→ Goal of the exercise:
Return, from the listing below, each line where the word "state" appears.

→ Data block:
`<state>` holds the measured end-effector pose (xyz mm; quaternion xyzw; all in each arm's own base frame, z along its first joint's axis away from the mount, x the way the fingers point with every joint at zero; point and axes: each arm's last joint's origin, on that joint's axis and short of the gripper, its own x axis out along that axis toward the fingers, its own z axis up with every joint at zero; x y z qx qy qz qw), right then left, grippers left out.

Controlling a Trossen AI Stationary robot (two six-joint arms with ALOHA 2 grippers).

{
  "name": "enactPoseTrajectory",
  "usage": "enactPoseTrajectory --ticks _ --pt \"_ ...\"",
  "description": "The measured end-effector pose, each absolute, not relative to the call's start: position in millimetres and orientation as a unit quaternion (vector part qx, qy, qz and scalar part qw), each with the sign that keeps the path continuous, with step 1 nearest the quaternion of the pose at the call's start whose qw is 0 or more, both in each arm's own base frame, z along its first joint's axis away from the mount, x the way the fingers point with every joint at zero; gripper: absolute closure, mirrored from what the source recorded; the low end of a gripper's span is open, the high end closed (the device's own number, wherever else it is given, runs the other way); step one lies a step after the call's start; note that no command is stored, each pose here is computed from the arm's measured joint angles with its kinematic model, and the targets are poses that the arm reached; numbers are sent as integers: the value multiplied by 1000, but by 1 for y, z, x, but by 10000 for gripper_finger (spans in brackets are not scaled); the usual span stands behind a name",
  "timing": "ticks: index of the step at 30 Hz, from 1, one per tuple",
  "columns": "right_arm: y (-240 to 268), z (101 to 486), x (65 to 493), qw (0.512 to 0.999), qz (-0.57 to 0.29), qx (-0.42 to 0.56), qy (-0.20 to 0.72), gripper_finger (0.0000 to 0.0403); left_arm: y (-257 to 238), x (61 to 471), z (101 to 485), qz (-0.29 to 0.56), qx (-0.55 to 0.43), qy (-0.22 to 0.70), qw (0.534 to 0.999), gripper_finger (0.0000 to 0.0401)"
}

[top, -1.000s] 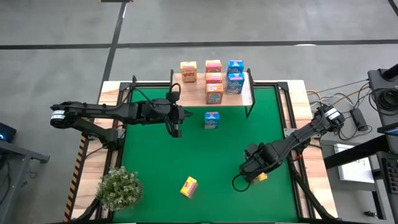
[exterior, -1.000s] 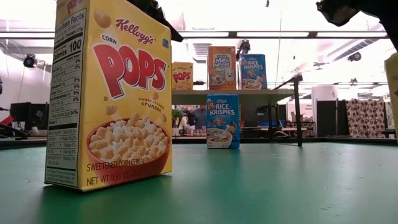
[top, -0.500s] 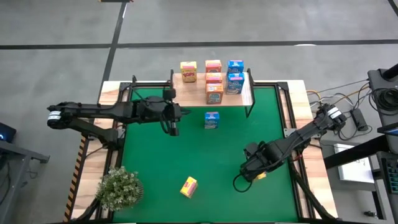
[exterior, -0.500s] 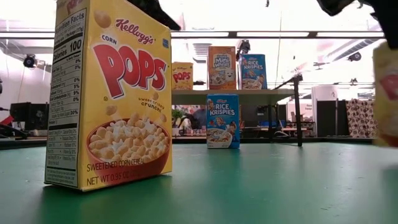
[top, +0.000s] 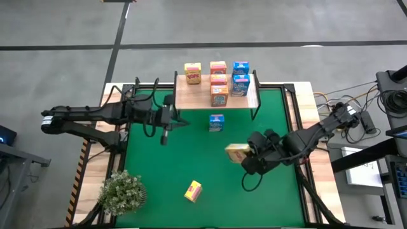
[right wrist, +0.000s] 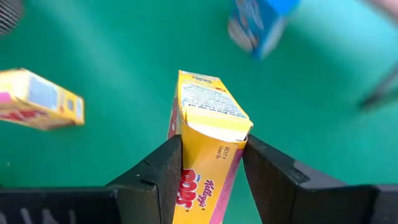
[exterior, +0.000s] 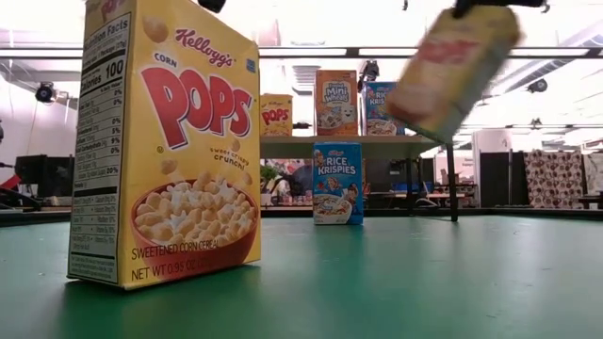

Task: Stack cereal on shelf
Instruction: Put the right yellow cereal box on the shelf aligned with the other yellow cereal box

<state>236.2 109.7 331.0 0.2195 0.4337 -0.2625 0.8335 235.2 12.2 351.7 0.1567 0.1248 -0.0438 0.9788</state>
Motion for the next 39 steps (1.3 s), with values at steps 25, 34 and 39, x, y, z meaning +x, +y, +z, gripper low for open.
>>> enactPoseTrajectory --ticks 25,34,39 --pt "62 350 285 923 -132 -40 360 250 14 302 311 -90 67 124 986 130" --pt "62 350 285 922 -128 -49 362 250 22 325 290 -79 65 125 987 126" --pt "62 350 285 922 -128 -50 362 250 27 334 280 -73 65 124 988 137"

→ Finished exercise:
`<state>` holds the measured end-effector pose (xyz mm; quaternion xyzw; all in each arm's own base frame, z along its first joint's axis away from the mount, x the way the fingers point with every joint at zero; point and axes: each arm's last joint's origin, on that joint's axis and short of the gripper, its own x axis out along that axis toward the fingers, its own z axis up with every joint at zero; x y z qx qy qz qw), right then left, grippers left out.
<state>236.2 109.7 331.0 0.2195 0.4337 -0.2625 0.8335 235.2 12.2 351.7 0.1567 0.1248 -0.0438 0.9788</state>

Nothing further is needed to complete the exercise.